I prepared some equipment. The jug is filled with a no rinse sanitiser and contains a racking tube, a cotton filter bag, a grommet and an airlock. On the ground, there’s a sanitised fermenter.
Using the tube, I start to transfer the wort to the fermenter. I try to splash the wort as much as possible in order to aerate it. The yeast cells require oxygen to multiply. Halfway through, I sprinkle the yeast into the wort. Then, I continue with the racking. The last two litres or so of wort contain hop debris. Some brewers leave it in the pot, however, I prefer to strain it through a cotton filter. It’s much easier to do it when another person holds the filter bag.
Now I can close the lid and add the grommet and the airlock.
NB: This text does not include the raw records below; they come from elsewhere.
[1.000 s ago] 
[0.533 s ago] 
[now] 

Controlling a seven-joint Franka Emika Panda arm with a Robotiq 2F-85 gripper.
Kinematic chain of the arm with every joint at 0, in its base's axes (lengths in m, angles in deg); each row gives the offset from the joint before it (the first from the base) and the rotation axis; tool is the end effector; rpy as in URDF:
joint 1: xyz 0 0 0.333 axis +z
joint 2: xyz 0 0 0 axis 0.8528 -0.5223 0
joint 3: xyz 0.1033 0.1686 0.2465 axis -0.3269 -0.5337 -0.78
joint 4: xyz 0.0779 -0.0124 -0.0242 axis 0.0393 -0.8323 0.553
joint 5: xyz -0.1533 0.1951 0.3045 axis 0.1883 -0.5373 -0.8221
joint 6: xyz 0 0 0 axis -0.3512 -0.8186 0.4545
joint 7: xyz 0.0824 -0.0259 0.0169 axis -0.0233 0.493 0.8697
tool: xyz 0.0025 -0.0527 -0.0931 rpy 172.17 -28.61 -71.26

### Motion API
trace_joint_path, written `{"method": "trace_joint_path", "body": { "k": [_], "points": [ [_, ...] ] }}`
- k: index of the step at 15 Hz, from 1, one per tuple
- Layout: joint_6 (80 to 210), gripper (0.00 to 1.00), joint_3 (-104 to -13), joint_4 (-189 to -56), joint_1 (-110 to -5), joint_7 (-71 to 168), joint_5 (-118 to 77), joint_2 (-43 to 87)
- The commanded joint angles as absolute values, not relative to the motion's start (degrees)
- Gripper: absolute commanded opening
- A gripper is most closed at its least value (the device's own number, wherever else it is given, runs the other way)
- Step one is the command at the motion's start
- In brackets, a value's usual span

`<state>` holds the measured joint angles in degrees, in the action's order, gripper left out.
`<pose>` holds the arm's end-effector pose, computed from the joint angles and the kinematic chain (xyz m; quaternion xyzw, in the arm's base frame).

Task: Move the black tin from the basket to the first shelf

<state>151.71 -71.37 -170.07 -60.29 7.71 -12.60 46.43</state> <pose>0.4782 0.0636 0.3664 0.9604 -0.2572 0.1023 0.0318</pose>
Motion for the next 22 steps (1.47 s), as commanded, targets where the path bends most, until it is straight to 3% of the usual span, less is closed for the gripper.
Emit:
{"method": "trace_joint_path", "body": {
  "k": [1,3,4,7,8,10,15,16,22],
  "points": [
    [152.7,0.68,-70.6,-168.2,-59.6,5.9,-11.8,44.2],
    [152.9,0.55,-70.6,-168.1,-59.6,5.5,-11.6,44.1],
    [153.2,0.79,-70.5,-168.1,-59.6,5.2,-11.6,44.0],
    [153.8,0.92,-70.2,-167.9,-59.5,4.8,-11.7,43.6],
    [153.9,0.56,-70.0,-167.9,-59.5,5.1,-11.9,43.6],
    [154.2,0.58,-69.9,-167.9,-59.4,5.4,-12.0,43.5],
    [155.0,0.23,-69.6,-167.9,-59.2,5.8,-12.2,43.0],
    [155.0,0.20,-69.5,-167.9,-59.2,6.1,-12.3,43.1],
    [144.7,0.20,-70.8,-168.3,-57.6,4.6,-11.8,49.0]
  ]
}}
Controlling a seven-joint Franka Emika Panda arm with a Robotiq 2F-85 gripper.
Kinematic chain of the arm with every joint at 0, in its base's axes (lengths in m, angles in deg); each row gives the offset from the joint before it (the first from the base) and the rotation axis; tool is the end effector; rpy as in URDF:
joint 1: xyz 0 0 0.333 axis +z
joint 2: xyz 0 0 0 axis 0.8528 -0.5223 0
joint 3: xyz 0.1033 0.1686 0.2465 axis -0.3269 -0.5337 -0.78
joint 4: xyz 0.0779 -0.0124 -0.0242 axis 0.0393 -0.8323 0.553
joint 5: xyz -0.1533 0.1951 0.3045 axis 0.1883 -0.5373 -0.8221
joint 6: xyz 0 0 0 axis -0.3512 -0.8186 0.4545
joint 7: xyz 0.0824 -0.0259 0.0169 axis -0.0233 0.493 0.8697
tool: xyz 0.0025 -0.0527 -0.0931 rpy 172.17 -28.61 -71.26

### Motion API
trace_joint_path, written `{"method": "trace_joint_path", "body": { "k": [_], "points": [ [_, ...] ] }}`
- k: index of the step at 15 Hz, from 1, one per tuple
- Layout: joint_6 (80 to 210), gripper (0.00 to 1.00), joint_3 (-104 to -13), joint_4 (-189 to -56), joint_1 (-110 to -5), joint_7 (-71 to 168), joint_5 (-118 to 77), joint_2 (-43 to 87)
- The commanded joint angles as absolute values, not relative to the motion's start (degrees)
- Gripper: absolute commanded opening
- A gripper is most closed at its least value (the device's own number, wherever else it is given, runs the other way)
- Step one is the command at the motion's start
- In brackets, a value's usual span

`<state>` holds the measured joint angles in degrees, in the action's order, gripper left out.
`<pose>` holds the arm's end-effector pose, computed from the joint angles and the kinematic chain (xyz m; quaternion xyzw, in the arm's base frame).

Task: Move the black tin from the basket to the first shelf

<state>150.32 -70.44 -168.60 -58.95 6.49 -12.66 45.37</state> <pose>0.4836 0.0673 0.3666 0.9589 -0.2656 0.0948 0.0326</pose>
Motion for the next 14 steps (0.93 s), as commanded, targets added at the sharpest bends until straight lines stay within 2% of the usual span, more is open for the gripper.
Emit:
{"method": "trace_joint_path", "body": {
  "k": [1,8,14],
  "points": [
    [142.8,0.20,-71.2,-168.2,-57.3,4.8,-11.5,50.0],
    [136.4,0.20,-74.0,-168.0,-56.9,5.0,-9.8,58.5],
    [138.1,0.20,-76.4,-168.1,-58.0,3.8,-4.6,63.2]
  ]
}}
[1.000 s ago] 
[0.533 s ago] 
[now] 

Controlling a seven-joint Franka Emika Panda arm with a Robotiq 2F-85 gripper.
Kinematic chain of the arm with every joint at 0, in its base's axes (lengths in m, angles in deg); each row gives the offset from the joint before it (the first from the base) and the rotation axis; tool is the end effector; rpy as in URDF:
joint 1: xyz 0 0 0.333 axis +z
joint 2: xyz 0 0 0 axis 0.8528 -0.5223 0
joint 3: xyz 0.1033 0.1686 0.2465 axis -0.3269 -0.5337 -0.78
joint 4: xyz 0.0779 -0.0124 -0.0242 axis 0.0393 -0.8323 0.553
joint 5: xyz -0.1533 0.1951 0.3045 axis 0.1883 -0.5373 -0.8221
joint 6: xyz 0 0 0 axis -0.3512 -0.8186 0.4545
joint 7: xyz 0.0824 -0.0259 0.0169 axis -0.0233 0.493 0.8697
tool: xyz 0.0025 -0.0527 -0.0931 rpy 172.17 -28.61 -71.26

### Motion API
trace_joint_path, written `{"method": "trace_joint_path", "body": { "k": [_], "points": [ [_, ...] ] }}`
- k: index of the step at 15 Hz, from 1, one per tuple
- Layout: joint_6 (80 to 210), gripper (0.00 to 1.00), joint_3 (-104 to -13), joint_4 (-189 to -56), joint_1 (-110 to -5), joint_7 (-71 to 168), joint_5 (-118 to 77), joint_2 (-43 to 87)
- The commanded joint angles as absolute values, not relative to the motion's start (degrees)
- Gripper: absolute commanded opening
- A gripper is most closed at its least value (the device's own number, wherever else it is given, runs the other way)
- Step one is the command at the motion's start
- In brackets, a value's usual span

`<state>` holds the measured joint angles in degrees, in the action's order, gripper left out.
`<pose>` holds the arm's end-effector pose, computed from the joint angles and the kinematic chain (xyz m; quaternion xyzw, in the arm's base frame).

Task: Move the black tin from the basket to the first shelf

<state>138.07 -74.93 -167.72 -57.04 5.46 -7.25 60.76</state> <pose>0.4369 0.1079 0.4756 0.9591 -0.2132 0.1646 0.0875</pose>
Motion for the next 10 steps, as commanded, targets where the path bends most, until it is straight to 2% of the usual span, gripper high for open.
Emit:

Primary fermentation is about to begin. I start to see activity in the airlock after 8 to 24 hours.
The malt extract contains sugars: dextrins, which are not fermentable, as well as maltose. The yeast uses an enzyme, maltase, to first hydrolyse the maltose, converting it to glucose. Then, glucose is ingested by the yeast cells. The metabolites of this process are ethanol and carbon dioxide.
Primary fermentation is usually over after a week or so. I then rack the beer to a fresh fermenter. It has been sanitised. I take care not to aerate the beer. The yeast don’t need oxygen anymore. Alcoholic fermentation is an anaerobic process. Introducing oxygen at this stage would oxidise the beer, resulting in off flavours. I leave yeast sediment behind. There’s enough active yeast cells floating in the beer to take care of the secondary fermentation.
Secondary fermentation takes considerably longer. It’s hard to say exactly when it’s done: there’s always some residual sugar left. The idea is to leave only an amount that won’t cause overcarbonation. Also, yeast cells reduce some compounds that are considered off aromas: diacetyl and acetaldehyde. I usually bottle my beer after a total of four weeks of combined primary and secondary fermentation, though approaches vary among brewers.
After a month, it’s time to bottle my beer. I’ve already sterilised a bunch of bottles by placing them in the oven. 15 minutes at 180°C (356°F) is more than enough. In a mug, I’ve got a carefully measured amount of sugar. I sanitise the fermenter’s tap. Boiling water will sanitise the bottle caps. I also use it to dissolve the sugar.
Sugar syrup will carbonate the beer. It goes into the fermenter. Then, I rack the beer. Sugar should be distributed evenly by the time I start bottling. I’ll leave any yeast sediment behind.
I fill the bottles using a bottling wand. Then, I put on bottle caps using a capper. The beer will require a few days to carbonate. It’s ready after a week or two, depending on the temperature, yeast condition and a few other factors.
The beer’s definitely carbonated. Still hazy, but it’ll get a bit clearer as it ages. The aroma is fresh and hoppy: herbal, with a hint of resin and fruit. It’s refreshing. Not overly bitter, fairly light bodied, with a nice malty background and a hoppy taste. Nice!